Pastore didn't seem to want the ball, the players further forward were too frequently starved of it, and the result was that against Ecuador, Argentina's best chance of the night somehow fell to Mascherano. And that against Paraguay, until a couple of Ezequiel Lavezzi half-chances late in the first half, Mascherano was also the only player with a shot on target. Mascherano isn't finished yet (though moving him to centre back is surely an idea worth considering), but when he's the man forcing saves from the opposing goalkeeper, your team has problems.

Will Messi's return help turn things around, if he's fit in time for the Brazil and Colombia matches? Yes and no. On the one hand, they stand a far better chance of getting the results they need from two tricky fixtures with him in the team. On the other, Messi's presence until now might be what's bred the current cluelessness; for some time now, he's bailed his teammates out and papered over the cracks of successive midfields whose setup has forced him to drop much deeper than he does at Barcelona. In these two matches, the man dropping deep to get on the ball was Tevez.
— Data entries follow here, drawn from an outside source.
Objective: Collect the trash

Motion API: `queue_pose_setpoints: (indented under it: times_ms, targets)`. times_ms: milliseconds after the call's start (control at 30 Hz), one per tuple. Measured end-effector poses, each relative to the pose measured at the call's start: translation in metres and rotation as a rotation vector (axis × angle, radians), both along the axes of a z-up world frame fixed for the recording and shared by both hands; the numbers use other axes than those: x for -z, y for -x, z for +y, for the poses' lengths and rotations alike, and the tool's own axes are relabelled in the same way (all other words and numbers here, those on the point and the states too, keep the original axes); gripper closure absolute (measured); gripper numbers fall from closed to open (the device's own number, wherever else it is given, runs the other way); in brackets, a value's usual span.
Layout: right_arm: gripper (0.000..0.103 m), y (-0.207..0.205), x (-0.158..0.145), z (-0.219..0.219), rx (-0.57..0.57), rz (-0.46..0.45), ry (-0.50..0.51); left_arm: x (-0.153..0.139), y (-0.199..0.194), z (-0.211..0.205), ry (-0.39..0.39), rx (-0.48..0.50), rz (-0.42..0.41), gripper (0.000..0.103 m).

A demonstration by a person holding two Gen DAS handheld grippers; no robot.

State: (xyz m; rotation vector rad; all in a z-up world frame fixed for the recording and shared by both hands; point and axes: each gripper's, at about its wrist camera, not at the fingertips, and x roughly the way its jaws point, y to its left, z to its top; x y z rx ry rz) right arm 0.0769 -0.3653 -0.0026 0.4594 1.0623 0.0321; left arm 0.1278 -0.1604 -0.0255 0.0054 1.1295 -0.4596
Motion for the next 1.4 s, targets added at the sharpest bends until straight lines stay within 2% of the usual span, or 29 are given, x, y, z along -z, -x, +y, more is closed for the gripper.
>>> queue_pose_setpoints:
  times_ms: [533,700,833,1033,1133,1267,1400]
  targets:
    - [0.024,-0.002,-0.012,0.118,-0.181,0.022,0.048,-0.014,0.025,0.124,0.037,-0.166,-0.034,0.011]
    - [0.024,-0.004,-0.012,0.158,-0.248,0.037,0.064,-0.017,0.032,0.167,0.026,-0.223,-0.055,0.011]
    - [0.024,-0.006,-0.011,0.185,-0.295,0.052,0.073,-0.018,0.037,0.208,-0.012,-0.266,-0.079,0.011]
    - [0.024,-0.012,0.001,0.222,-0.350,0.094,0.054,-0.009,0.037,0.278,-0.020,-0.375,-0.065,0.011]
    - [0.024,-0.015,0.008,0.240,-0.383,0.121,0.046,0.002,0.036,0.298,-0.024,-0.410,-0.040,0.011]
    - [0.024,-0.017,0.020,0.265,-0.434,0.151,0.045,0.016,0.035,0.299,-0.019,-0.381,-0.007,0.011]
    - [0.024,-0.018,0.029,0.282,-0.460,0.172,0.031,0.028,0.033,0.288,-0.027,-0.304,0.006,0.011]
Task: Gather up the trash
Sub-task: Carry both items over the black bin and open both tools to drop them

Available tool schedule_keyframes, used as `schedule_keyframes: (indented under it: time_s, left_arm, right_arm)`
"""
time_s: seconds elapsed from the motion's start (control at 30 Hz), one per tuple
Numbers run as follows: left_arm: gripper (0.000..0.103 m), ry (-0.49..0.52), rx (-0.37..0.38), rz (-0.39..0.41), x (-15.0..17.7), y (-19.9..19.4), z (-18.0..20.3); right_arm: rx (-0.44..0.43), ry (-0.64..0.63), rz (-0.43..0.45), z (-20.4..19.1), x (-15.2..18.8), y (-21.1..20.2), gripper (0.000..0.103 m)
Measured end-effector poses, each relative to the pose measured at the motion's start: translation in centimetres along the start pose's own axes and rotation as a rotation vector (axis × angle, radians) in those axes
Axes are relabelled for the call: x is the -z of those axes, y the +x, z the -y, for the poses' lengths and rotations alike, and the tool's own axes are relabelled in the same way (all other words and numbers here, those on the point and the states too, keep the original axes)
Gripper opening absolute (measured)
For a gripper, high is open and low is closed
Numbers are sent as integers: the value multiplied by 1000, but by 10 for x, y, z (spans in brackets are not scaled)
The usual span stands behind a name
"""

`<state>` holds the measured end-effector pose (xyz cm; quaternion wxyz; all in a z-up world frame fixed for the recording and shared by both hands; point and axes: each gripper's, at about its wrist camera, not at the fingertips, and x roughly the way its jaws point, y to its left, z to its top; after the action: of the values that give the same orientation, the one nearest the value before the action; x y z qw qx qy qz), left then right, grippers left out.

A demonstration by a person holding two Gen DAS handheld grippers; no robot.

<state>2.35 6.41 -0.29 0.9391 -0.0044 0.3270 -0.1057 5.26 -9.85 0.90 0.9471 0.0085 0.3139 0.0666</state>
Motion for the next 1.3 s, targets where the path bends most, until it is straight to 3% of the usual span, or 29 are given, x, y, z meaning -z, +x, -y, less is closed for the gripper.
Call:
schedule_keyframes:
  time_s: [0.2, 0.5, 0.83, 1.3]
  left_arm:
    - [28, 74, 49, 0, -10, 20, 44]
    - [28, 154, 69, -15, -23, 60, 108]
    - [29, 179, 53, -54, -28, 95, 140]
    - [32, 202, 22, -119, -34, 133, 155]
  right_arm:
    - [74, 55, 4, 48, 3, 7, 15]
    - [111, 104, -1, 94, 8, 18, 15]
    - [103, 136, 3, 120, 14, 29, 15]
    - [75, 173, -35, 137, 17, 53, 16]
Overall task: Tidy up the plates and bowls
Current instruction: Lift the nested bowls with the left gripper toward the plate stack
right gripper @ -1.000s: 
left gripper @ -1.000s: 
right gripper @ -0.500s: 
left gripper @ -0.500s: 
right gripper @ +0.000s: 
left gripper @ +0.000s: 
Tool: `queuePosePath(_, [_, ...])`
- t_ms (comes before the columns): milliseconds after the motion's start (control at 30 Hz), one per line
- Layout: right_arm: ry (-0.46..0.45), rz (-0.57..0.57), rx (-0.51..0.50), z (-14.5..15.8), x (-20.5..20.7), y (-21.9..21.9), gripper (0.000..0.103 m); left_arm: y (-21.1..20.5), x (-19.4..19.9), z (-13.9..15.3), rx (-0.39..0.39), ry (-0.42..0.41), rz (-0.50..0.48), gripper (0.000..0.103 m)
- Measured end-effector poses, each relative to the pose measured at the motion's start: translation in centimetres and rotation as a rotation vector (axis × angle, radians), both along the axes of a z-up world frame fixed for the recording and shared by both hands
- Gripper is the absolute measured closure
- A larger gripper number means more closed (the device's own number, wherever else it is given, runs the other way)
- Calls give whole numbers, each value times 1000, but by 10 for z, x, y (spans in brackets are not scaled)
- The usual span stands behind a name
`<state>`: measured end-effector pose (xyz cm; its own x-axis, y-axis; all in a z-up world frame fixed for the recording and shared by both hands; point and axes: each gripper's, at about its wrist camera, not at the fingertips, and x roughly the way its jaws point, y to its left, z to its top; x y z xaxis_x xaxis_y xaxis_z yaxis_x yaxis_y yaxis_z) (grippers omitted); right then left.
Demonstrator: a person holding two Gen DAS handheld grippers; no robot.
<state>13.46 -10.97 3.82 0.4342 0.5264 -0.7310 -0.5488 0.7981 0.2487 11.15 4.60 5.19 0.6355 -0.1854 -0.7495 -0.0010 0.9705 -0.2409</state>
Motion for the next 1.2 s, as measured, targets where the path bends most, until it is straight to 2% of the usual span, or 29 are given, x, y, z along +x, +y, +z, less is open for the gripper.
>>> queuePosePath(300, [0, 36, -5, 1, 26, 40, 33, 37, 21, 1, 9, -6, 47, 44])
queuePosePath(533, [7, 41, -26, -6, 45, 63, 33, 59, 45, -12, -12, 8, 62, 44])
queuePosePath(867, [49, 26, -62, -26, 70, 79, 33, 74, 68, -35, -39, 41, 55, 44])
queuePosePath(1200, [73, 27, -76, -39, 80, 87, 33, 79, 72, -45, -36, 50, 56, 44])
That's in keeping with Tevez's style, of course, but it wasn't at all helpful because he was supposedly playing as the main centre-forward.

To that end, perhaps the one bright spot of Tuesday night's display was Matias Kranevitter's performance alongside Mascherano in a midfield pair. Impressive in the recent friendlies in the United States, it was Kranevitter's first competitive match for Argentina and he immediately looked as if he belonged. On his own, he won't transform the midfield overnight, but he's surely got to be a key part of the new-look unit.

And that's the thing; there has to be a new-look unit, in midfield as much as up front, and while that unit needs to be put together with a consideration of how to get the best service to Messi, the way to do that seems to be to build a team which is less reliant on him -- a team who don't expect Messi to do all their work for them.

The local media obsession with Tevez isn't helping either. It's hard to wonder whether he'd be included if Martino was as strong-willed as Alejandro Sabella before him. No one's saying Tevez is a bad player, but he's had many opportunities at the national team level without impressing. Against Paraguay he got his 76th cap, taking him level with Juan Pablo Sorin. Tevez has 13 goals for Argentina; Sorin scored 11. Sorin, remember, was a left-back. Tevez might not be a penalty box poacher, but his poor goal tally is only the most obvious example of his underwhelming performances for Argentina. At 31, is it really worth continuing to call him up?

Ultimately, though, Tevez isn't Argentina's biggest problem. Their biggest problem is a team who rely too much on their star man, and the manager's seeming unwillingness to change that. Martino has a lot of thinking to do in the next month.